El emprendimiento de Diego y Valeria Ermocida participó en la octava Expo Alumiel, donde presentó miel, polen, propóleo y cosmética natural elaborados en la localidad.
Nadur-Tierra Sur fue uno de los expositores en la octava Expo Alumiel, espacio de promoción y de intercambio de experiencias entre productores de miel y sus derivados. El evento se realizó en Aluminé, provincia de Neuquén.
Detrás del emprendimiento están Diego y Valeria Ermocida, una pareja de Aluminé que desde hace cuatro años apuesta a transformar el trabajo apícola en una propuesta integral basada en productos naturales elaborados en la localidad.
“Trajimos todos los productos de la colmena que producimos nosotros mismos: miel, polen, propóleo. Todo sale de nuestro trabajo”, declaró Diego, apicultor local. Además, explicó que el emprendimiento incorpora una línea de cosmética natural, elaborada a base de cera y otros derivados de la colmena.
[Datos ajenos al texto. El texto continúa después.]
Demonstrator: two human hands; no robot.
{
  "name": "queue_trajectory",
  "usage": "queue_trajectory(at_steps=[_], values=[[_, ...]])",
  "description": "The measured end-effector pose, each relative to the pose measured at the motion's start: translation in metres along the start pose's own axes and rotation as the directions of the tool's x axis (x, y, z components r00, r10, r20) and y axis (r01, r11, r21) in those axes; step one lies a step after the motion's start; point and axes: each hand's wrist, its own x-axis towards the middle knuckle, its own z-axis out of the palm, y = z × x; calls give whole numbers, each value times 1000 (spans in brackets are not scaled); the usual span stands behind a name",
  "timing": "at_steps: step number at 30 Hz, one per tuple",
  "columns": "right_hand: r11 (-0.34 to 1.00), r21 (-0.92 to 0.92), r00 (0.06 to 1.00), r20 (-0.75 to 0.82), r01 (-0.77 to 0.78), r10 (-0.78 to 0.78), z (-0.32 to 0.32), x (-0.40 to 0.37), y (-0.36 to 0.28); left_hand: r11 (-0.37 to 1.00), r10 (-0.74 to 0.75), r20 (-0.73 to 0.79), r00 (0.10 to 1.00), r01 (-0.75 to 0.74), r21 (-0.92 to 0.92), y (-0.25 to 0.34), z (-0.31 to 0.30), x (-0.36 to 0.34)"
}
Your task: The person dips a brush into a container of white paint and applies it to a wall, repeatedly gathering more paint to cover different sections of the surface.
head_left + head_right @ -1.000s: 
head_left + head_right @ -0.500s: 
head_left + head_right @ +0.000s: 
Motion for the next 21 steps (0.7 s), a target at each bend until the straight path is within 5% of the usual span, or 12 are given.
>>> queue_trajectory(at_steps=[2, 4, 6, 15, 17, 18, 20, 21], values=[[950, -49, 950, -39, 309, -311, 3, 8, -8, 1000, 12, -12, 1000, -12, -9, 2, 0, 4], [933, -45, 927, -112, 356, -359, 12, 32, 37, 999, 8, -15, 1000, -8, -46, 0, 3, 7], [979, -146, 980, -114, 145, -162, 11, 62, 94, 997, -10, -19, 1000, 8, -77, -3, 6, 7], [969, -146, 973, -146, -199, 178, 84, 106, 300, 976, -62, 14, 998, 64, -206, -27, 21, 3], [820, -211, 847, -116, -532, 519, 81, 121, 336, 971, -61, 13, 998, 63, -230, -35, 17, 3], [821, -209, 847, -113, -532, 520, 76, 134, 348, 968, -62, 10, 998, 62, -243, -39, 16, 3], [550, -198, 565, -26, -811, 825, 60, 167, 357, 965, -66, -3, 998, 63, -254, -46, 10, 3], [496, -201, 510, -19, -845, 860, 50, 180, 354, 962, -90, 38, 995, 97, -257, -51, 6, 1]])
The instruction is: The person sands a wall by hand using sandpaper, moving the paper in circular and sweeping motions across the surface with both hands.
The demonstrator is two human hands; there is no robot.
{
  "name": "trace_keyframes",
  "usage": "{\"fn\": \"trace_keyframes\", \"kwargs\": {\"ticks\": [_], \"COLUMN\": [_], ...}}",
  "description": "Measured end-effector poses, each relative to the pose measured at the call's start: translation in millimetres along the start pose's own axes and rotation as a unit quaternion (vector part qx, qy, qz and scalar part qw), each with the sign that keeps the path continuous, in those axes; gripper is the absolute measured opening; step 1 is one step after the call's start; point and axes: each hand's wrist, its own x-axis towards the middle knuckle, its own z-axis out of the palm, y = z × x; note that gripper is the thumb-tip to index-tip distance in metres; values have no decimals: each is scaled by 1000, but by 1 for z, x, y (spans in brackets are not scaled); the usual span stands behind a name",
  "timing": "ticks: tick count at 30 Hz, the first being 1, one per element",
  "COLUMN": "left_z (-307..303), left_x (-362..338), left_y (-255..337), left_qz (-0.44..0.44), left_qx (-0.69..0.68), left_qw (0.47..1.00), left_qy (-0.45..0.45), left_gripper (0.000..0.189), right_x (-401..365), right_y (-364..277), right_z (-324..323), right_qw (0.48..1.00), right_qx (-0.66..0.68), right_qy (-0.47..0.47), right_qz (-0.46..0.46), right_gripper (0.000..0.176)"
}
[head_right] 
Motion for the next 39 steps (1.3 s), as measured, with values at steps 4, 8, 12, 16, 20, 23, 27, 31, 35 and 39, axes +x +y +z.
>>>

La propuesta combina saberes apícolas con plantas de la región, muchas de ellas utilizadas históricamente en la zona. Caléndula, lavanda, anís, paramela y panil forman parte de los ingredientes que utilizan para elaborar bálsamos, hidrolatos, zumos medicinales y otros productos.
“Lo más lindo y satisfactorio es trabajar dentro de la naturaleza. Cuando uno empieza a descubrirla, se da cuenta de la cantidad de productos beneficiosos que nos puede dar”, expresó Valeria, quien destacó que todos los insumos utilizados son de origen local.
La miel Tierra Sur, identificada por un arbolito característico en su etiqueta, se convirtió en el producto estrella del emprendimiento. Gracias al turismo, hoy llega a distintos puntos del país y ya cuenta con marca registrada.
Para los emprendedores, Expo Alumiel representa una oportunidad de difusión. “Estas iniciativas son una ventana para que nos conozcan. Como pequeños productores, muchas veces cuesta llegar a otros lugares, y estos espacios ayudan no solo a mostrar lo que hacemos, sino también a que la gente conozca Aluminé, su naturaleza y su gente”, sostuvieron.
Además del contacto con el público, valoran el intercambio con otros productores. “Está bueno compartir experiencias, conocer otras mieles, otras zonas y lo que hace cada productor. Siempre se aprende algo nuevo”, afirmaron.